**What is required**
Search the entries for the word "picture" and copy each line that has it.

┄┄┄┄┄┄┄┄┄┄┄┄┄┄┄┄┄┄┄┄

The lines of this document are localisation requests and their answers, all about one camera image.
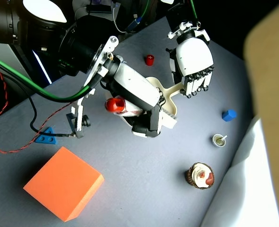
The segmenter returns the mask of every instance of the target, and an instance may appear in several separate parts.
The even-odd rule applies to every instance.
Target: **orange block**
[[[103,181],[97,170],[62,147],[24,189],[65,222],[78,217]]]

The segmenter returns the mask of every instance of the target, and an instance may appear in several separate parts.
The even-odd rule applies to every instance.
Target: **chocolate cupcake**
[[[214,184],[214,174],[207,164],[197,162],[186,172],[186,180],[196,188],[206,189]]]

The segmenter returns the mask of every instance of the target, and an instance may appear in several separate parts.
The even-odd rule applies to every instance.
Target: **green cable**
[[[36,83],[34,83],[33,81],[29,80],[27,77],[25,77],[24,75],[22,75],[20,72],[16,71],[15,69],[13,69],[12,67],[10,67],[9,65],[7,65],[6,63],[2,62],[0,60],[0,66],[4,67],[5,69],[7,69],[8,71],[10,71],[11,73],[13,73],[14,75],[16,75],[18,77],[18,79],[23,82],[25,85],[27,85],[28,87],[34,89],[35,91],[38,91],[38,93],[41,93],[44,97],[48,97],[53,101],[58,101],[58,102],[71,102],[71,100],[77,100],[81,97],[84,97],[88,91],[90,90],[89,86],[85,86],[82,90],[80,90],[79,92],[77,92],[75,95],[71,96],[71,97],[66,97],[66,98],[61,98],[58,96],[53,95],[52,93],[49,93],[48,91],[44,90],[43,88],[41,88],[40,86],[38,86]]]
[[[148,0],[148,1],[147,1],[147,4],[146,4],[146,6],[145,6],[145,8],[144,8],[144,12],[143,12],[143,14],[141,15],[141,18],[143,18],[143,17],[144,17],[144,15],[145,15],[145,13],[146,13],[146,11],[147,11],[147,9],[148,9],[149,2],[150,2],[150,0]]]
[[[195,19],[197,20],[197,15],[196,15],[196,11],[195,11],[193,0],[190,0],[190,1],[191,1],[191,5],[192,5],[193,14],[195,16]]]

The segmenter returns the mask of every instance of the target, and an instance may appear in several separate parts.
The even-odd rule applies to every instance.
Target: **blue block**
[[[235,110],[228,110],[223,113],[223,120],[226,122],[233,120],[235,117],[237,117],[237,113]]]
[[[46,133],[53,133],[53,129],[51,127],[47,128],[44,132]],[[57,144],[55,136],[44,136],[40,135],[36,140],[35,143],[45,143],[45,144]]]

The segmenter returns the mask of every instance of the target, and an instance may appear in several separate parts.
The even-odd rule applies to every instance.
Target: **small cup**
[[[220,140],[221,138],[223,138],[224,136],[221,135],[221,134],[215,134],[212,138],[212,142],[215,146],[219,147],[219,148],[223,148],[226,144],[226,141],[225,139],[224,140],[221,140],[221,143],[218,142],[218,140]]]

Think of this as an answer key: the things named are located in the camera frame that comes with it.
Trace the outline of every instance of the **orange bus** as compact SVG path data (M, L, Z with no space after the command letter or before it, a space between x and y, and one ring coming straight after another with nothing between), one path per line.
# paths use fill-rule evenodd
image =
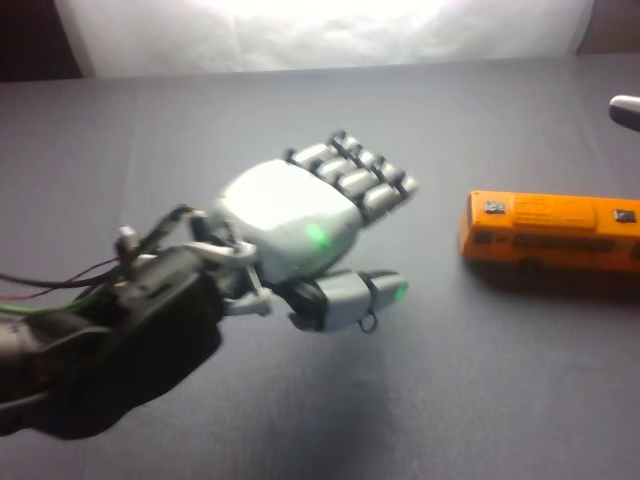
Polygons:
M471 192L460 226L469 260L640 272L640 200Z

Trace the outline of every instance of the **bus wheel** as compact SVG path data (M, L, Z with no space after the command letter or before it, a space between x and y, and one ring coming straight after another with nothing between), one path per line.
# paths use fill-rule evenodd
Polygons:
M535 275L544 268L540 257L524 257L518 262L518 269L525 275Z

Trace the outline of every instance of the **green light on hand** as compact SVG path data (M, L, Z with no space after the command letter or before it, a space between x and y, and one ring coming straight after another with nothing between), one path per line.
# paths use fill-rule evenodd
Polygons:
M396 290L396 294L394 295L396 300L402 300L404 296L407 294L407 287L400 287Z
M316 225L315 223L308 225L306 232L309 238L311 238L311 240L313 240L313 242L319 247L328 248L331 245L329 235L327 235L319 225Z

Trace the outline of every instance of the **gray table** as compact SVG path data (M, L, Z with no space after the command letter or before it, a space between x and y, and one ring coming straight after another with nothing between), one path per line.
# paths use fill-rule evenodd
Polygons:
M376 335L305 334L283 305L228 319L212 360L111 431L1 439L2 478L637 478L640 307L488 289L455 240L475 188L638 196L621 93L640 56L0 86L6 272L70 275L120 223L207 206L336 128L422 186L345 261L412 282Z

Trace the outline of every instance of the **red wire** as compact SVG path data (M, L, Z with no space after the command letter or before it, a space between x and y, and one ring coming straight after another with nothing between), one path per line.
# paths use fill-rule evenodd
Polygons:
M86 275L87 273L92 272L96 268L104 267L105 265L109 265L110 263L113 263L113 262L115 262L117 260L118 260L117 258L112 258L110 260L105 260L104 262L97 263L97 264L93 265L92 267L87 268L85 271L80 272L79 274L71 277L69 280L66 280L66 281L67 282L72 282L74 280L77 280L78 278ZM1 302L12 302L12 301L17 301L17 300L33 300L34 298L41 297L42 295L46 295L47 293L51 293L54 290L59 290L59 289L58 288L49 288L47 290L42 290L41 292L38 292L38 293L32 293L31 295L0 295L0 301Z

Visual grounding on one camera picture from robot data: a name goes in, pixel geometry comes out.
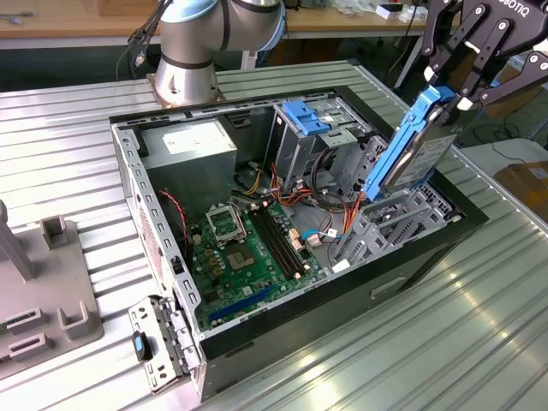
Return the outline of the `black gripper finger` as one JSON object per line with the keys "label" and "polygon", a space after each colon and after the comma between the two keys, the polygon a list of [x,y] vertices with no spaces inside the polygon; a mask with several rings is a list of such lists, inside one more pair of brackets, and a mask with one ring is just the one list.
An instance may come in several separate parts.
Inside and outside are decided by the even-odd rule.
{"label": "black gripper finger", "polygon": [[[538,22],[501,18],[483,35],[483,44],[472,68],[455,97],[439,115],[441,126],[456,121],[461,111],[479,105],[483,108],[502,103],[522,92],[547,82],[547,19]],[[530,51],[521,72],[494,86],[494,67],[515,54]]]}
{"label": "black gripper finger", "polygon": [[487,44],[478,49],[467,42],[468,37],[486,17],[488,7],[480,4],[462,20],[462,1],[430,1],[421,54],[429,58],[432,74],[426,79],[444,80],[454,64],[462,61],[466,51],[475,51],[477,62],[470,73],[481,85],[493,80],[493,69],[488,63],[493,58],[493,47]]}

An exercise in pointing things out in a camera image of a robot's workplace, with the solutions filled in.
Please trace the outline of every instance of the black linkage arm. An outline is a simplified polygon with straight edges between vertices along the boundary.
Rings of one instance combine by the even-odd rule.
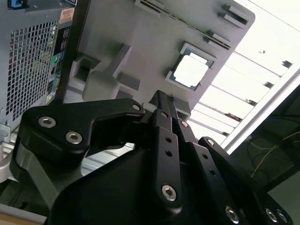
[[[51,209],[46,225],[286,225],[289,215],[211,138],[195,139],[174,99],[31,108],[11,161]],[[135,149],[82,177],[85,156]]]

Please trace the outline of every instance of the gray plastic component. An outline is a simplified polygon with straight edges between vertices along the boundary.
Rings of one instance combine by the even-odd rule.
[[[229,50],[229,49],[231,48],[231,44],[232,44],[232,43],[231,43],[230,41],[226,40],[225,38],[219,36],[218,34],[213,33],[213,34],[211,35],[211,37],[214,38],[214,39],[216,39],[216,40],[218,40],[218,41],[220,41],[220,42],[222,42],[222,43],[224,43],[225,45],[228,46],[228,48],[226,48],[226,47],[220,45],[220,44],[217,43],[217,42],[212,41],[211,39],[205,38],[204,40],[205,40],[209,45],[211,45],[211,46],[213,46],[213,47],[215,47],[215,48],[217,48],[217,49],[222,49],[222,50]]]
[[[132,95],[129,95],[126,92],[123,92],[123,91],[119,90],[116,98],[130,98],[130,99],[132,99],[132,97],[133,97]]]
[[[129,76],[124,73],[119,74],[118,81],[121,83],[121,85],[124,85],[133,90],[139,90],[141,82],[139,79],[136,79],[135,77]]]
[[[223,6],[223,9],[226,10],[226,13],[221,13],[220,16],[230,23],[234,24],[239,28],[245,28],[248,23],[248,16],[238,10],[237,8],[229,5]]]
[[[10,142],[10,131],[11,128],[9,126],[0,123],[0,143]]]
[[[82,98],[84,101],[115,99],[120,83],[111,74],[93,71],[85,83]]]
[[[210,86],[238,43],[255,20],[255,15],[233,0],[163,0],[164,11],[186,21],[206,33],[212,30],[231,42],[228,51],[217,49],[204,41],[204,35],[165,13],[155,17],[137,7],[133,0],[92,1],[87,16],[79,51],[97,58],[108,65],[125,43],[133,47],[124,74],[140,80],[138,91],[128,92],[133,99],[149,102],[157,90],[189,102],[192,109]],[[226,12],[222,7],[230,5],[245,13],[249,21],[239,29],[218,13]],[[217,60],[208,70],[196,91],[179,88],[165,80],[165,76],[180,57],[179,48],[186,41]]]
[[[126,64],[131,50],[132,47],[124,45],[103,72],[95,69],[88,75],[82,94],[84,101],[98,101],[117,97],[121,85],[116,77]]]
[[[145,109],[145,110],[148,110],[149,112],[153,113],[155,110],[158,109],[158,107],[156,105],[153,105],[151,103],[147,103],[147,102],[143,102],[142,103],[142,107]]]
[[[189,108],[188,102],[183,101],[176,97],[174,99],[175,99],[175,108],[178,117],[184,121],[187,121],[191,116],[191,110]]]
[[[13,153],[10,152],[4,158],[4,143],[0,143],[0,183],[6,181],[11,176],[9,164],[12,155]]]
[[[29,4],[8,10],[7,1],[0,3],[0,123],[11,130],[25,110],[45,105],[57,31],[72,24],[59,23],[62,10],[72,7],[64,0]]]
[[[149,3],[152,5],[157,6],[160,9],[164,8],[164,5],[159,3],[158,1],[155,0],[147,0]],[[144,9],[145,11],[152,13],[153,15],[160,17],[160,12],[157,11],[155,8],[150,7],[149,5],[145,4],[143,0],[135,0],[135,5]]]

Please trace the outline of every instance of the metal mesh grill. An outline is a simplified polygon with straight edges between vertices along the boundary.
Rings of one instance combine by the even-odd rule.
[[[6,115],[13,121],[46,92],[58,21],[11,32]]]

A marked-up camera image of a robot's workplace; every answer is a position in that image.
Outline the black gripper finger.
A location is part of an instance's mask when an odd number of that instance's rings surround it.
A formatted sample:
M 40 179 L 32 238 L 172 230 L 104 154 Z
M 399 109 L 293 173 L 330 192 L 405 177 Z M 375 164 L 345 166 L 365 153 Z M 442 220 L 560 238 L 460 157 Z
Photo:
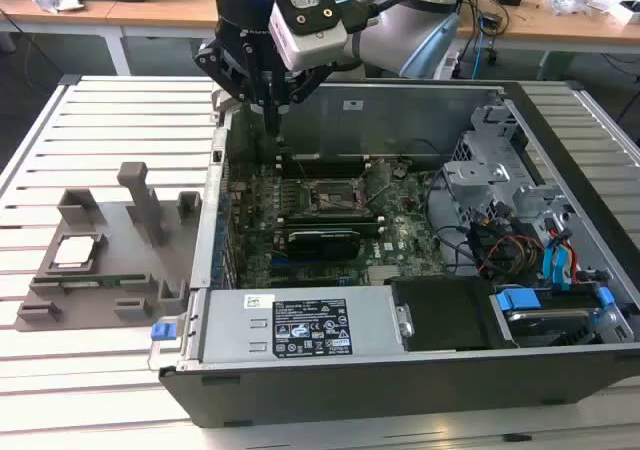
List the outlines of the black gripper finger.
M 263 117 L 268 134 L 276 133 L 276 105 L 261 65 L 262 51 L 254 37 L 241 37 L 234 57 L 224 41 L 213 38 L 194 57 L 197 66 L 234 99 Z
M 302 71 L 287 70 L 280 63 L 273 70 L 273 133 L 280 132 L 281 116 L 291 104 L 301 103 L 333 72 L 333 65 Z

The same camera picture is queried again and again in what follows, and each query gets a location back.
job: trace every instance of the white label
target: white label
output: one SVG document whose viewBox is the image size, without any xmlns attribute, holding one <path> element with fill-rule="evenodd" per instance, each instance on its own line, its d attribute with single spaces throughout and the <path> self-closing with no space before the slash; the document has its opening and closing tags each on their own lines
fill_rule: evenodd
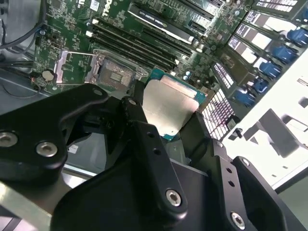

┄┄┄┄┄┄┄┄┄┄┄┄┄┄┄┄┄┄┄┄

**Reply**
Visual grounding on one camera picture from robot data: a name goes in, pixel geometry comes out.
The same camera picture is queried again and again in what follows, and each query gets a location back.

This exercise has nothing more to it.